The reason is the sign extension associated with the numeric promotion to int that occurs when bit-shifting. The value varB is promoted to int before shifting. The unsigned bit-shift to the right does occur, but its effects are dropped when casting back to byte, which only keeps the last 8 bits:

varB (byte)     : 11111111
promoted to int : 11111111 11111111 11111111 11111111
shift right 6   : 00000011 11111111 11111111 11111111
cast to byte    : 11111111

You can use the bitwise-and operator & to mask out the unwanted bits before shifting. Bit-anding with 0xFF keeps only the 8 least significant bits.

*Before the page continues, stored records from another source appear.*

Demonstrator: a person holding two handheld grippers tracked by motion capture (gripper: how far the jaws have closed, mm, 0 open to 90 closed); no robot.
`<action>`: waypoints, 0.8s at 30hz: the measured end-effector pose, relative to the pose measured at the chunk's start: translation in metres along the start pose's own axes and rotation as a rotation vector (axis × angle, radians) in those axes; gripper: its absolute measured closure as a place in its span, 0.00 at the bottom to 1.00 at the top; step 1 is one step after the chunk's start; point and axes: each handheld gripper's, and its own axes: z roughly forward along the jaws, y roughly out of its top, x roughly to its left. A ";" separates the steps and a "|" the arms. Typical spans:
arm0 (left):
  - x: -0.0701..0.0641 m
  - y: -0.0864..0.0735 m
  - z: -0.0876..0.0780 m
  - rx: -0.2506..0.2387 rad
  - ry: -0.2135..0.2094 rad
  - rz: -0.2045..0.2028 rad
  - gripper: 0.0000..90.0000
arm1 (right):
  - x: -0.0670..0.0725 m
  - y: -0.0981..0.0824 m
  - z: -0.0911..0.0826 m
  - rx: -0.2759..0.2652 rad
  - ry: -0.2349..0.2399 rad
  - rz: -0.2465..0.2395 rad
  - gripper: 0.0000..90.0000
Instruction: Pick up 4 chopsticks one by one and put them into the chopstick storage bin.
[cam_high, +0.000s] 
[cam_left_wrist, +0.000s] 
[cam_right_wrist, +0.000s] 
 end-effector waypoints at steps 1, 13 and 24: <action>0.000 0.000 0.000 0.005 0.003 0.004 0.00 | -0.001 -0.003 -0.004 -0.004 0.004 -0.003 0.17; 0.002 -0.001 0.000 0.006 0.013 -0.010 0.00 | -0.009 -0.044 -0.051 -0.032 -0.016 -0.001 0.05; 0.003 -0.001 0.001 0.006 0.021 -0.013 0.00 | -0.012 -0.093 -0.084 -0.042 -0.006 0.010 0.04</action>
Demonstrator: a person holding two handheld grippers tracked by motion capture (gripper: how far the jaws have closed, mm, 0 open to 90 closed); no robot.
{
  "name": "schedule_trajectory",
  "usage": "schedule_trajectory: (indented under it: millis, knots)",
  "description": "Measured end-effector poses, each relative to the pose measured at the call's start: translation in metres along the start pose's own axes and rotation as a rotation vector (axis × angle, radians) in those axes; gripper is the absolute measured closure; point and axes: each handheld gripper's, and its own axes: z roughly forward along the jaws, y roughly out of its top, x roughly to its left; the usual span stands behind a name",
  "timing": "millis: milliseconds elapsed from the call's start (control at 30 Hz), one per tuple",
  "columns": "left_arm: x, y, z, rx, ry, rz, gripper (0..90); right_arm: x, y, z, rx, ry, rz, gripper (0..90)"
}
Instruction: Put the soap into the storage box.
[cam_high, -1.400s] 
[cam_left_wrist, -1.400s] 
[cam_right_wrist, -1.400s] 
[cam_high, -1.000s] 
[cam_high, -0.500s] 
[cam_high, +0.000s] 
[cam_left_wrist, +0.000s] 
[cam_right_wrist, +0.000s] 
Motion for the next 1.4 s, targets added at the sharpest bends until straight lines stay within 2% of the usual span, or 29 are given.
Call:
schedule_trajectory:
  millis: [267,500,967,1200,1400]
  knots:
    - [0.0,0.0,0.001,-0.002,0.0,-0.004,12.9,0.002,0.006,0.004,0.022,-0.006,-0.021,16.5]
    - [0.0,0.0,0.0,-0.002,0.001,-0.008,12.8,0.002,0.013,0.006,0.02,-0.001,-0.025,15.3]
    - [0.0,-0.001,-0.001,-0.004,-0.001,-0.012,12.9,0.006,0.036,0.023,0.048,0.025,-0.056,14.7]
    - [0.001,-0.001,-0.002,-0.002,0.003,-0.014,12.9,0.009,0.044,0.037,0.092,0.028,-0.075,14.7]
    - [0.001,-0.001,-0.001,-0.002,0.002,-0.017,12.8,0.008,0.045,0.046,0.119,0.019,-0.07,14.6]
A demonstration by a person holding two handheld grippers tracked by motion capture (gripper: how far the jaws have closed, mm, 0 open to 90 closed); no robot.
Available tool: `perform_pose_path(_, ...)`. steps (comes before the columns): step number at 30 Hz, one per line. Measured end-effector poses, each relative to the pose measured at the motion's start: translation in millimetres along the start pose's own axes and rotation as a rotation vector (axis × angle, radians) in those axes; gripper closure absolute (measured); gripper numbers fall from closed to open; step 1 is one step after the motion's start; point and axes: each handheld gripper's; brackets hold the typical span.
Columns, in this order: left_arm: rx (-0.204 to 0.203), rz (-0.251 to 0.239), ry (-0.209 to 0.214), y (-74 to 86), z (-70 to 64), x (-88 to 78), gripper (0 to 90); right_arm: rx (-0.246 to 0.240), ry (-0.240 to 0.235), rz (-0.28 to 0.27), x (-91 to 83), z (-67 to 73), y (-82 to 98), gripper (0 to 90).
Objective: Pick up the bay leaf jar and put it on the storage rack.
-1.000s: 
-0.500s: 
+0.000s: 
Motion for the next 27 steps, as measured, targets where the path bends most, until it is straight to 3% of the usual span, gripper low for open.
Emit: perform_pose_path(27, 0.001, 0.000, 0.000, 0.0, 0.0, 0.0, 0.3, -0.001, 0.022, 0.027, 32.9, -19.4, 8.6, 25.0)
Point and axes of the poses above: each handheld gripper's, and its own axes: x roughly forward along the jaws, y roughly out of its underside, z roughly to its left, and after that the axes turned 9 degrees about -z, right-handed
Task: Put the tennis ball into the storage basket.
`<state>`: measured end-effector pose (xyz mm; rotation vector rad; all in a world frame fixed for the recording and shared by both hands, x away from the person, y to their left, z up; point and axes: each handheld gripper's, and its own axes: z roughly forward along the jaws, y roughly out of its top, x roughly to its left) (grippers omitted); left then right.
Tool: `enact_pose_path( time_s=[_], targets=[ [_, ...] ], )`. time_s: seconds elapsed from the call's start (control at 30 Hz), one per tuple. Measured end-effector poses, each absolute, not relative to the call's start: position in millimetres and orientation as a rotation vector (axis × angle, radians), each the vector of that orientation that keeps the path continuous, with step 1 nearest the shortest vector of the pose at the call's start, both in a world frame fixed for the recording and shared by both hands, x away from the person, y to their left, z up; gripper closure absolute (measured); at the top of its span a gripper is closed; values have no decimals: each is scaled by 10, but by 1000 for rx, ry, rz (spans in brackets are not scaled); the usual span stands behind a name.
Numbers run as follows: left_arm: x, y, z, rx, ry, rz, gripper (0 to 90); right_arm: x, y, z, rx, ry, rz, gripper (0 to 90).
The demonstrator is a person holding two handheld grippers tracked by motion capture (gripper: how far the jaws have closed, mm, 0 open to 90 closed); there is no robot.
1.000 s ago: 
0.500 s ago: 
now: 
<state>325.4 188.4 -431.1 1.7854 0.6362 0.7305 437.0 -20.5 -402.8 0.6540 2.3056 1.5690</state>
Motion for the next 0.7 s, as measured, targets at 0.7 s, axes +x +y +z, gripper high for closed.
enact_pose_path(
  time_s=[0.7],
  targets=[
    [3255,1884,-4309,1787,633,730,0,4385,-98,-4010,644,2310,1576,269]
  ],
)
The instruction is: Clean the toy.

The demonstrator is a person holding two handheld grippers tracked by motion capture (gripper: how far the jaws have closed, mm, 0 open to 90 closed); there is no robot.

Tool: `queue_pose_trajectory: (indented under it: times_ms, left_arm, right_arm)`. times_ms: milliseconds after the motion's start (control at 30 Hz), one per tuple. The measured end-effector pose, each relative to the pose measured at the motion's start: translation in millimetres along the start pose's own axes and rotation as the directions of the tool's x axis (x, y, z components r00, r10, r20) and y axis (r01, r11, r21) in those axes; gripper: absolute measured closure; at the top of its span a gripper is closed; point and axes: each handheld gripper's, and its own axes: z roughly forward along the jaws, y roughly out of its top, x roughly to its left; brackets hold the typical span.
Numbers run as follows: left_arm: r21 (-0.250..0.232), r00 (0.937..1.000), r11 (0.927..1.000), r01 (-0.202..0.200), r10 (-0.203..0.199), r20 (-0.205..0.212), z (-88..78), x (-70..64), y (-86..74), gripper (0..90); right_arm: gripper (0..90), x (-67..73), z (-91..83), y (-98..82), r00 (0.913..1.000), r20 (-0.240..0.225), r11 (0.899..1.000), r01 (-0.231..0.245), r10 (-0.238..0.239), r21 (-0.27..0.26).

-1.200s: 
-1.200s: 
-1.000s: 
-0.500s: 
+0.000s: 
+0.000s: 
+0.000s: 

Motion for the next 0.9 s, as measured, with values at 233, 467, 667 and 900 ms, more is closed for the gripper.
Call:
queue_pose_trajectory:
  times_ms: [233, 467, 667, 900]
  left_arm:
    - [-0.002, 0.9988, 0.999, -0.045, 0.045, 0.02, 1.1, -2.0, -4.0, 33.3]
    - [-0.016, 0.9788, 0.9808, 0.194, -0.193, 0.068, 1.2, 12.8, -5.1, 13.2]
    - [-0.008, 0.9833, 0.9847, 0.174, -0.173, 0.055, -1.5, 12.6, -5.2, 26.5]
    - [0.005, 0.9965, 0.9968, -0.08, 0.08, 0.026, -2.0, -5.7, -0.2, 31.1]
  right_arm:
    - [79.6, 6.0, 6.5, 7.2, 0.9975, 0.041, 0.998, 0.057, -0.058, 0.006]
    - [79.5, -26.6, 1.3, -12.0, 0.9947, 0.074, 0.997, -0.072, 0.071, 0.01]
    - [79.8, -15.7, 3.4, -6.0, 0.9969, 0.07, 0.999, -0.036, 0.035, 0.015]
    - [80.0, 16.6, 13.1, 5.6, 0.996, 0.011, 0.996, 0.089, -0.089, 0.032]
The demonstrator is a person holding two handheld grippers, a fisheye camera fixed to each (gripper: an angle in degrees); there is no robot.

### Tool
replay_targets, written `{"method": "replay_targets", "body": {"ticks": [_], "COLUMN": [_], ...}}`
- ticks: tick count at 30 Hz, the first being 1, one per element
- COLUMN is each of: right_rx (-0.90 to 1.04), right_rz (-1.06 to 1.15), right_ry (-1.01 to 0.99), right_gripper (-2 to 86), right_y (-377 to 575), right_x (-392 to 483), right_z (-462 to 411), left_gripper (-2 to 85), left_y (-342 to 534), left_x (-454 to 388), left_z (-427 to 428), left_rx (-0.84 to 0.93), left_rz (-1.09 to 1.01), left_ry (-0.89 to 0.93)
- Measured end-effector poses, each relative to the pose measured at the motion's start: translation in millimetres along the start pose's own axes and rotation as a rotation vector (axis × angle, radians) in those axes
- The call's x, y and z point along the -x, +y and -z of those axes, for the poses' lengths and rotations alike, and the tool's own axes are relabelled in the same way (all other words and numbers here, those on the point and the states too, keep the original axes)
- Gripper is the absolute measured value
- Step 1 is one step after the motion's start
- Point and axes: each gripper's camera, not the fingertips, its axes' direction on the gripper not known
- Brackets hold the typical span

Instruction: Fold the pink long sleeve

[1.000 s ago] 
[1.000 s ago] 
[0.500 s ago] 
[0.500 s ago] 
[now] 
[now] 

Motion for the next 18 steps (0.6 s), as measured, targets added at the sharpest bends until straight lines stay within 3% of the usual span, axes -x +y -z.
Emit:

varB = (byte) ((varB & 0xFF) >>> 6);

Here's what happens now:

varB (byte)     : 11111111
promoted to int : 11111111 11111111 11111111 11111111
bit-and mask    : 00000000 00000000 00000000 11111111
shift right 6   : 00000000 00000000 00000000 00000011
cast to byte    : 00000011
like image 129
rgettman Avatar answered Oct 17 '22 21:10

rgettman


Because thats how shifting for bytes in java is defined in the language: https://docs.oracle.com/javase/specs/jls/se8/html/jls-15.html#jls-15.19.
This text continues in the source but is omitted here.